I saw a headline about Mercedes offering an autopilot that doesn't require the driver to monitor, so it's going to be interesting to see how laws play out. The Waymo taxi service in Phoenix seems to occasionally run in with the law, and a remote service advisor has to field the call, advising the officer the company is responsible for the car's behavior, not the passenger.
So in theory the manufacturer takes responsibility because they trust their software. This puts the oness on them and their insurance, thereby reducing your insurance considerably. In actuality your insurance doesn't go down because insurance companies.
It's the reason why they prefer to offer only assistence systems. Aside from warning they can act, but they don't drive on there own. EU will even require some systems for new cars. They'll especially annoy people who ignore speed limits and don't use turn lights.
Nope, it should be law that if an auto manufacturer sells an autonomous driving system that they advertise being able to use while driving distracted then they are liable if someone uses it as advertised and per instructions.
What you wrote is probably an auto manufacturer executive's wet dream.
"You used our autonomous system to drive you home after drinking completely within advertised use and per manufacturer instructions and still got in an accident? Oh well tough shit the driver is liable for everything no matter what™️"
When autonomous cars are good enough to just drive people around then yeah the companies should be liable, but right now they're not and drivers should be fully alert as if they are driving a regular vehicle.
Fair, but when a company is given the authority to run fully autonomous taxis in cities that's a huge accomplishment. Granted they are cities that don't see things like snow storms and I'm sure there is a good reason for that.
What's the point of automated steering if you have to remain 100 % attentive? To spare the driver the terrible burden of moving the wheel a couple mm either way? It is well studied and observed that people are less attentive when they're not actively driving, which, FUCKING DUH.
Manufacturers provide this feature for the implicit purpose of enabling distracted driving. Yet they will not accept liability if someone drives distractedly.
Next in We Are Not Liable For How Consumers Use Our Product, Elon will replace the speedometer by Candy Crush with small text that says "pwease do not use while dwiving UwU".
You choose to activate that mode, while I understand your sentiment and do agree, it's not as cut and dry as 'company liable' or 'driver liable', both can be at fault. Taking blame off drivers entirely could make people even less attentive and the safety of lives is more important than some fines to a car manufacturer.

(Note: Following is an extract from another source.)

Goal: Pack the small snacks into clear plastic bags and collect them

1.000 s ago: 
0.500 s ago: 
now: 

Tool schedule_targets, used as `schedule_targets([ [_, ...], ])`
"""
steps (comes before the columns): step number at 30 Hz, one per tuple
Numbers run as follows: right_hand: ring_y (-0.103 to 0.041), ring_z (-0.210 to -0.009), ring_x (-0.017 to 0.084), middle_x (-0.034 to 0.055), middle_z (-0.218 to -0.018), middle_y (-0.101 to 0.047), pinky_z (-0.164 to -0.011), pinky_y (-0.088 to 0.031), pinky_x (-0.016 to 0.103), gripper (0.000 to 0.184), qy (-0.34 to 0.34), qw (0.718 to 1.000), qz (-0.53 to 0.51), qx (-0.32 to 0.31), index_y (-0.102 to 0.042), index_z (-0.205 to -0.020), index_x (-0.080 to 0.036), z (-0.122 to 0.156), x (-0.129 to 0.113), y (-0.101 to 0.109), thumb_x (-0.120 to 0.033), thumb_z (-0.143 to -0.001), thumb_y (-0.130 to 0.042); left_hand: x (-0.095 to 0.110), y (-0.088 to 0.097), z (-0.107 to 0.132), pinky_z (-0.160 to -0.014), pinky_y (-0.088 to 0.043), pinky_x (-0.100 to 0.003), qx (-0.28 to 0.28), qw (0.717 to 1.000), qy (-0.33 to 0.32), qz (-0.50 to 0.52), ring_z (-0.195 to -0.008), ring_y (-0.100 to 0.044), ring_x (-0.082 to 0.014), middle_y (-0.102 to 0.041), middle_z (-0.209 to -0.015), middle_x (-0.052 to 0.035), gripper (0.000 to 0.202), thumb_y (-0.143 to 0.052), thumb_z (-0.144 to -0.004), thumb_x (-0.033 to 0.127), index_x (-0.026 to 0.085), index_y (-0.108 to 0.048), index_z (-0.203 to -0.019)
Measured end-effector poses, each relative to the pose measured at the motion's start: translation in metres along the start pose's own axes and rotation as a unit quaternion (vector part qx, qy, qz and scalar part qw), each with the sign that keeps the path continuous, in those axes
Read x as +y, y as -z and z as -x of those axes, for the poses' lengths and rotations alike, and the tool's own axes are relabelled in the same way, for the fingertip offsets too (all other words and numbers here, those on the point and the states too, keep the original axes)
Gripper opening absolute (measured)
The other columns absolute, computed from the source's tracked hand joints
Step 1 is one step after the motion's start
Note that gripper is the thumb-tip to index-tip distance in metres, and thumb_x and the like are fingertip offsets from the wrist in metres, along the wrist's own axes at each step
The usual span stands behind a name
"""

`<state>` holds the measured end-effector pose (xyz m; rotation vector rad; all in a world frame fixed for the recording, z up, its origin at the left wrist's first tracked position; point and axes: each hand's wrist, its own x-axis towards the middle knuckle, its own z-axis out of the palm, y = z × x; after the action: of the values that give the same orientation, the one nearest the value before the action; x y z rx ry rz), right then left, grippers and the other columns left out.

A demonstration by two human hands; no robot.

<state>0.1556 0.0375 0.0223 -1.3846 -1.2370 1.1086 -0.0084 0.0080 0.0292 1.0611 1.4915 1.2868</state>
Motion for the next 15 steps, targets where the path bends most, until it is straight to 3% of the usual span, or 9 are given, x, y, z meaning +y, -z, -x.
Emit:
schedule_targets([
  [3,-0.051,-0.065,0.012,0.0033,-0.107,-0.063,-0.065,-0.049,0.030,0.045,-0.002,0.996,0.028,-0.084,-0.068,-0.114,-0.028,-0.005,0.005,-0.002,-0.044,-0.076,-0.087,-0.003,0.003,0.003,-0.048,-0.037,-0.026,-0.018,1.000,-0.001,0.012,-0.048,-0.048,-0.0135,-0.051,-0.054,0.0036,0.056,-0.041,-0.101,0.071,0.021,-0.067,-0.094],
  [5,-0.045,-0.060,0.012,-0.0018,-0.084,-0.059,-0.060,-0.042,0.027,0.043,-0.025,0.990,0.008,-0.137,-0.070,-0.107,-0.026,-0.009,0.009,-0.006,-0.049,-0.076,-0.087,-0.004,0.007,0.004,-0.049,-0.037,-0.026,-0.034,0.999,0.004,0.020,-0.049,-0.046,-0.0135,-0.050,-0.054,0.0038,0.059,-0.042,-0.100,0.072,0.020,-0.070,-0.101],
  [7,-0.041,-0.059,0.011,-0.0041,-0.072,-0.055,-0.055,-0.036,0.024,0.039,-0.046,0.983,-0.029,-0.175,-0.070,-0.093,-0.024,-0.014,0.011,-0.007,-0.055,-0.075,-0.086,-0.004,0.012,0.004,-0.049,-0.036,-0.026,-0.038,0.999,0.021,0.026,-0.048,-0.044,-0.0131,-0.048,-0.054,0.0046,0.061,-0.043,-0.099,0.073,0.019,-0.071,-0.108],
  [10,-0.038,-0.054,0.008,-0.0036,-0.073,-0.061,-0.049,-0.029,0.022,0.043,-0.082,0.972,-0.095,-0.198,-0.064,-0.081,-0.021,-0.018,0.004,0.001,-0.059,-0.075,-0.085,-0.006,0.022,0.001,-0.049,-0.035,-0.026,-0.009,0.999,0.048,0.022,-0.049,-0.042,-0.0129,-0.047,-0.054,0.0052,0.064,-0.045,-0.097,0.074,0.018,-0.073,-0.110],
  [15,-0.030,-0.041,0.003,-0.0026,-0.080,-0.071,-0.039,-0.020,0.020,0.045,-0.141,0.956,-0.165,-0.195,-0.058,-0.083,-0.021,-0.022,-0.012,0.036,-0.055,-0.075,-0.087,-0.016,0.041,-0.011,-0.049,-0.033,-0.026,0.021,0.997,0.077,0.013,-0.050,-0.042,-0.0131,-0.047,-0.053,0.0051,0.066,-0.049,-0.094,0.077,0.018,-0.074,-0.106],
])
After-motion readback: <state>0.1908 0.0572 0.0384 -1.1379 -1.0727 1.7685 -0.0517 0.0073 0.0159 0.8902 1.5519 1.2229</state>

The real problem is that mode being allowed to exist at all. It's clearly not ready for use on public roads and companies are just abusing advertising to try and pin their 'autopilot' as something it isn't.
Also note: Some manufacturers (Volvo & Mercedes, that I know of) have already said they will claim full responsibility for their cars in self-driving mode.
It's still in its infacy, eventually it will replace humans entirely and the roads will be much safer. Right now it's just like improved cruise control and kind of pointless.
Some manufacturers have already said they will claim full responsibility for their cars in self-driving mode, which makes sense to do.
I'll clarify: what is the actual purpose of giving customers access to this infantile technology? It doesn't make following traffic laws easier like cruise control does, it doesn't make drivers better at driving or safer behind the wheel, and it merely encourages distracted driving.
So why did they ship this product? Again, it just seems like a dangerous toy.